C’est un moment historique qui a marqué le lancement de la saison 9 de Ninja Warrior sur TF1, avec la participation de Salim Ejnaïni, un athlète non-voyant. À 33 ans, Salim a pris le départ d’un parcours d’obstacles redoutable, prouvant que son handicap ne l’a jamais empêché de rêver grand. Son engagement et sa détermination ont profondément ému les téléspectateurs et les internautes.
Un défi haut en couleur
Salim Ejnaïni, cavalier professionnel, conférencier et animateur télé, est non-voyant depuis l’enfance. Passionné par le sport, il a commencé à s’entraîner spécifiquement pour Ninja Warrior depuis trois ans, développant des compétences essentielles telles que la coordination et l’équilibre. C’est au cours d’une soirée sur le canapé avec sa compagne qu’il décide de se lancer : poussée par son désir de se dépasser, elle lui propose de s’inscrire à l’émission.

Peu après cette décision audacieuse, Salim fait la rencontre de Manu Cory, coach sportif indépendant qui devient très vite son préparateur et soutien durant cette aventure. Ce dernier sera également son concurrent lors du défi.
Une performance émouvante
Pour faciliter sa participation, l’émission a mis en place des ajustements spécifiques : des repères sonores ont été installés pour aider Salim à naviguer entre les obstacles.

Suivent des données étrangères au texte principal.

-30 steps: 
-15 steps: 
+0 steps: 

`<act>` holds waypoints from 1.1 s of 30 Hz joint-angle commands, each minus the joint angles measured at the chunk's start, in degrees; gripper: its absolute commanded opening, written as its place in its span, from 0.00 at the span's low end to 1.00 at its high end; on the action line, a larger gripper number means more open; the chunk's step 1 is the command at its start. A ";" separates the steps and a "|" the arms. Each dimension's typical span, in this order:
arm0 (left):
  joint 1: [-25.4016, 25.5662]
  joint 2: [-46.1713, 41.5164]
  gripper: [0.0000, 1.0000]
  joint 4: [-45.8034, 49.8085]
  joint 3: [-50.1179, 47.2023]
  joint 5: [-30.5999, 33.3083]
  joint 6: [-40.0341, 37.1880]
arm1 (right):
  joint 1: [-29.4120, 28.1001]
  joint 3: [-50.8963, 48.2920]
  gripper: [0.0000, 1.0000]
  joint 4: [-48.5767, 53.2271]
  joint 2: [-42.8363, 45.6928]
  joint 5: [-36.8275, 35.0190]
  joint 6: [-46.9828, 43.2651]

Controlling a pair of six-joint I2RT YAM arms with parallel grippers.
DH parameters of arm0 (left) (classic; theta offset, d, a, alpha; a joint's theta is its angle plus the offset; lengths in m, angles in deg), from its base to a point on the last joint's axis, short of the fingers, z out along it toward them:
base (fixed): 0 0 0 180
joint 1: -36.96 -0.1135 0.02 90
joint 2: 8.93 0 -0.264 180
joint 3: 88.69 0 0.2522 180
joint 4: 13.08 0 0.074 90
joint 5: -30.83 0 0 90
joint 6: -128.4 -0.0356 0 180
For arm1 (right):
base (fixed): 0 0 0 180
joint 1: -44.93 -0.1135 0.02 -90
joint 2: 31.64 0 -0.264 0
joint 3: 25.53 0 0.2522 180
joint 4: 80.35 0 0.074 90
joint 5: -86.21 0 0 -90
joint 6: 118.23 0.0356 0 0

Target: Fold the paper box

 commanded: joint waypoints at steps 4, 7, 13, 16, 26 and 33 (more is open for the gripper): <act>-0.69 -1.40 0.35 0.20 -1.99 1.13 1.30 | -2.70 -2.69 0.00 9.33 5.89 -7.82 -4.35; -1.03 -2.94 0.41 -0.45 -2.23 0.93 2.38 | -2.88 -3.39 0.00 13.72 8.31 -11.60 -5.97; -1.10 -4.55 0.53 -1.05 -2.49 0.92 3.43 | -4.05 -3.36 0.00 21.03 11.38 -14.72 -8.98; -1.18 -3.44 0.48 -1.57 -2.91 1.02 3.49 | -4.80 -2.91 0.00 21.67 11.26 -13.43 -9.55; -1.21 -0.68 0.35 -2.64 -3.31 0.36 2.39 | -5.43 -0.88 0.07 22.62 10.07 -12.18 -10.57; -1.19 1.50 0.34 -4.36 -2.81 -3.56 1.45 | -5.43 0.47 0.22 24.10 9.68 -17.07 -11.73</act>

De plus, le public présent dans le studio a observé un silence total afin d’assurer sa concentration pendant son passage sur le parcours. Les réactions positives n’ont pas tardé sur les réseaux sociaux. Nombreux sont ceux qui ont témoigné leur admiration pour c’est super impressionnant et émouvant ! Et en plus, il se débrouille super bien dans les obstacles ou encore Il me touche Salim ! Le fait qu’il soit non-voyant et qu’il va faire le parcours m’épate énormément ! Bravo mec, c’est tellement bouleversant.

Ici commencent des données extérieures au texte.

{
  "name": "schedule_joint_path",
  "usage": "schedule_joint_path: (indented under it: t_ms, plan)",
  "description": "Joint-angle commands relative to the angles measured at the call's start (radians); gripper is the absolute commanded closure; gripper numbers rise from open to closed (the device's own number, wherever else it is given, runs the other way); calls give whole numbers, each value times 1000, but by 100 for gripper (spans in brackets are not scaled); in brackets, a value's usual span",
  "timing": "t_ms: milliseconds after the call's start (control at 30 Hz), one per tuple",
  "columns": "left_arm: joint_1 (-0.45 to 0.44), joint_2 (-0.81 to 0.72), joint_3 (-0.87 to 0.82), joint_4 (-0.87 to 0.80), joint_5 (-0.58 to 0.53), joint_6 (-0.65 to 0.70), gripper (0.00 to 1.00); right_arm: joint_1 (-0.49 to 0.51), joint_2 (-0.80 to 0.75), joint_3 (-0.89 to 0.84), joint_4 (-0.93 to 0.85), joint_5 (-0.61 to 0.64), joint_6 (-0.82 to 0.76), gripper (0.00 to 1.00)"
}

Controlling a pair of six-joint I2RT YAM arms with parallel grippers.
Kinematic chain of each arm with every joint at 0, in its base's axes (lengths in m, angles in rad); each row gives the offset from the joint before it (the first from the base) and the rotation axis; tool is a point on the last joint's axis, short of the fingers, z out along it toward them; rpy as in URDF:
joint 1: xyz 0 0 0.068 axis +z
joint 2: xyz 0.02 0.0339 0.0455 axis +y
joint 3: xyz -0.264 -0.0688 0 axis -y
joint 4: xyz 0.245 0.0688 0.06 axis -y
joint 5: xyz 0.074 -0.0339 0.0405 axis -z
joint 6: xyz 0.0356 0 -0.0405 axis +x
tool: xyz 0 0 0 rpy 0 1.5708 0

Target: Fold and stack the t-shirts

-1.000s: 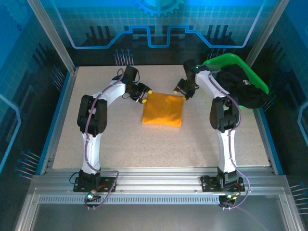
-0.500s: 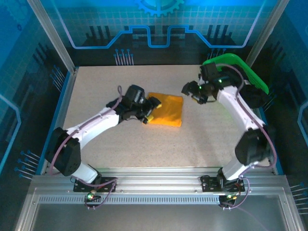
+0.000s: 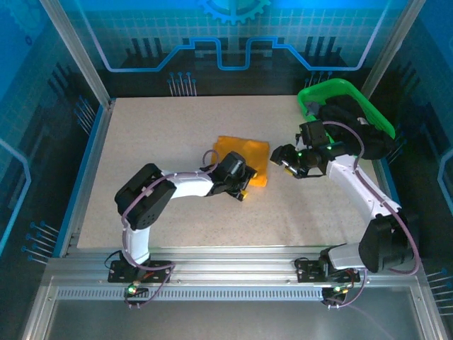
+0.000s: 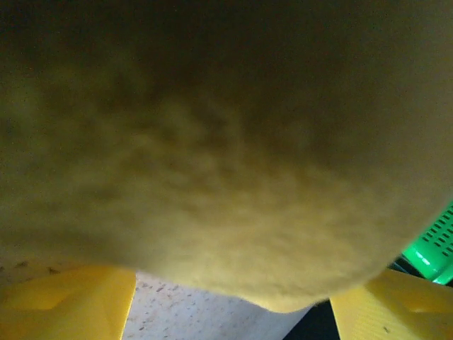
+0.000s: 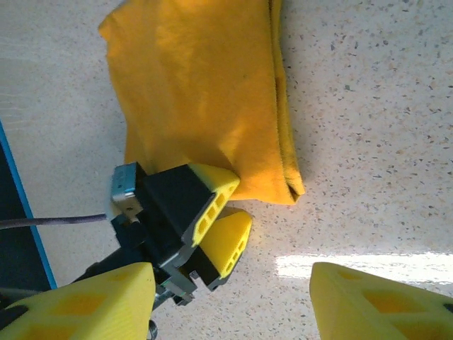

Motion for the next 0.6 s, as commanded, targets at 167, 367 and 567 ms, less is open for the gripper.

Malgré une chute au troisième obstacle durant sa prestation marquante, ce moment reste gravé dans la mémoire collective comme une véritable source d’inspiration.
Les défis à relever
Le passage de Salim Ejnaïni en tant que candidat non-voyant ouvre un nouveau chapitre pour la compétition mais pose aussi une question fondamentale sur l’accessibilité du monde du sport aux personnes vivant avec un handicap. Initiatives comme celles-ci montrent que tout est possible avec du travail acharné et du soutien.
Alors que cette édition continue à séduire les téléspectateurs français grâce à ses compétiteurs toujours plus innovants et touchants comme Salim, il reste essentiel d’explorer comment rendre ces programmes inclusifs tout en maintenant leur esprit compétitif.